What you should do: Write out again each line of the material below, unchanged, from the first one to the line that holds "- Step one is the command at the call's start".

Supplied information:
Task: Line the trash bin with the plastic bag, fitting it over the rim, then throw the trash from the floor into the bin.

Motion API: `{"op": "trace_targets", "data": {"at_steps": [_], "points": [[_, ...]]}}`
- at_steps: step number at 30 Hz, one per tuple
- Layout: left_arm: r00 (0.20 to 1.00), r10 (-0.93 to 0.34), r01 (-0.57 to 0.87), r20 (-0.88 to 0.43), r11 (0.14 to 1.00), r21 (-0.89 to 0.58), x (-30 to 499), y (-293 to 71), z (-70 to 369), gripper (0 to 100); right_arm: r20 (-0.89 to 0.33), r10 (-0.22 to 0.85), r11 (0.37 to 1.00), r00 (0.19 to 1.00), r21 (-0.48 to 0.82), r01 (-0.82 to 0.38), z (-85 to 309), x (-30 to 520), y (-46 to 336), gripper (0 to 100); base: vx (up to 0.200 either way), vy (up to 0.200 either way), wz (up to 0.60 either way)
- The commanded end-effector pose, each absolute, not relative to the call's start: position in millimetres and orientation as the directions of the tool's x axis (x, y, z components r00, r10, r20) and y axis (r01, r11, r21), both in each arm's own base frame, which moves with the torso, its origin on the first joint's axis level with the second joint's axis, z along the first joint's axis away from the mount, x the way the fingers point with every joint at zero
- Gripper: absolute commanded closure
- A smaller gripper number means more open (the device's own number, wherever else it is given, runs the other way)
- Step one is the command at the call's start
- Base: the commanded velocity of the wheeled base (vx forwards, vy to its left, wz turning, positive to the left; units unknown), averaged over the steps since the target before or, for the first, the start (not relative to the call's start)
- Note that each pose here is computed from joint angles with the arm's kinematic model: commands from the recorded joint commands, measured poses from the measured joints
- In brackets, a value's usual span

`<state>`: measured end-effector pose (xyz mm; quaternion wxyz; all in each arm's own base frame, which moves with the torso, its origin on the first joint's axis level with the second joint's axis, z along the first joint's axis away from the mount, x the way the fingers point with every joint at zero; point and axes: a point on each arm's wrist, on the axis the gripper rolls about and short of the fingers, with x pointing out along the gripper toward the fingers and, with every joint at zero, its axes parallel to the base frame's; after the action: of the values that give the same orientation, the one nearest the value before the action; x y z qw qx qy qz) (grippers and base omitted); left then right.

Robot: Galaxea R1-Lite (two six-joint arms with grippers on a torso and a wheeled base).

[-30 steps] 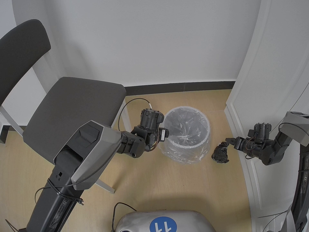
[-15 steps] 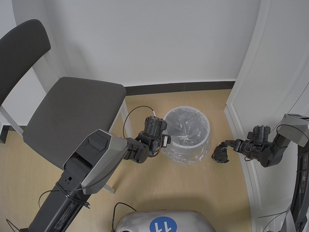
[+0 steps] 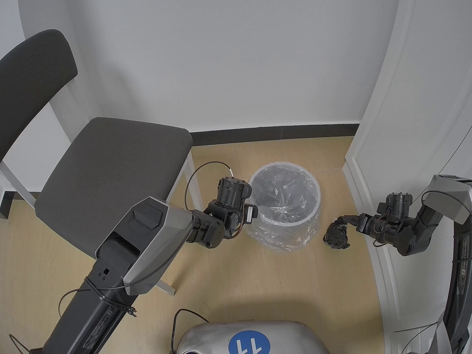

Result:
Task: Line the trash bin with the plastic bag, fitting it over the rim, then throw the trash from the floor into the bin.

Motion API: `{"op": "trace_targets", "data": {"at_steps": [_], "points": [[_, ...]]}}`
- at_steps: step number at 30 Hz, one per tuple
- Layout: left_arm: r00 (0.20 to 1.00), r10 (-0.93 to 0.34), r01 (-0.57 to 0.87), r20 (-0.88 to 0.43), r11 (0.14 to 1.00), r21 (-0.89 to 0.58), x (-30 to 499), y (-293 to 71), z (-70 to 369), gripper (0 to 100); right_arm: r20 (-0.89 to 0.33), r10 (-0.22 to 0.85), r11 (0.37 to 1.00), r00 (0.19 to 1.00), r21 (-0.48 to 0.82), r01 (-0.82 to 0.38), z (-85 to 309), x (-30 to 520), y (-46 to 336), gripper (0 to 100); base: vx (up to 0.200 either way), vy (up to 0.200 either way), wz (up to 0.60 either way)
- The commanded end-effector pose, each absolute, not relative to the call's start: position in millimetres and orientation as the directions of the tool's x axis (x, y, z components r00, r10, r20) and y axis (r01, r11, r21), both in each arm's own base frame, which moves with the torso, its origin on the first joint's axis level with the second joint's axis, z along the first joint's axis away from the mount, x the way the fingers point with every joint at zero
- Gripper: absolute commanded closure
- A smaller gripper number means more open (the device's own number, wherever else it is given, runs the other way)
- Step one is the command at the call's start

No further answer will be given.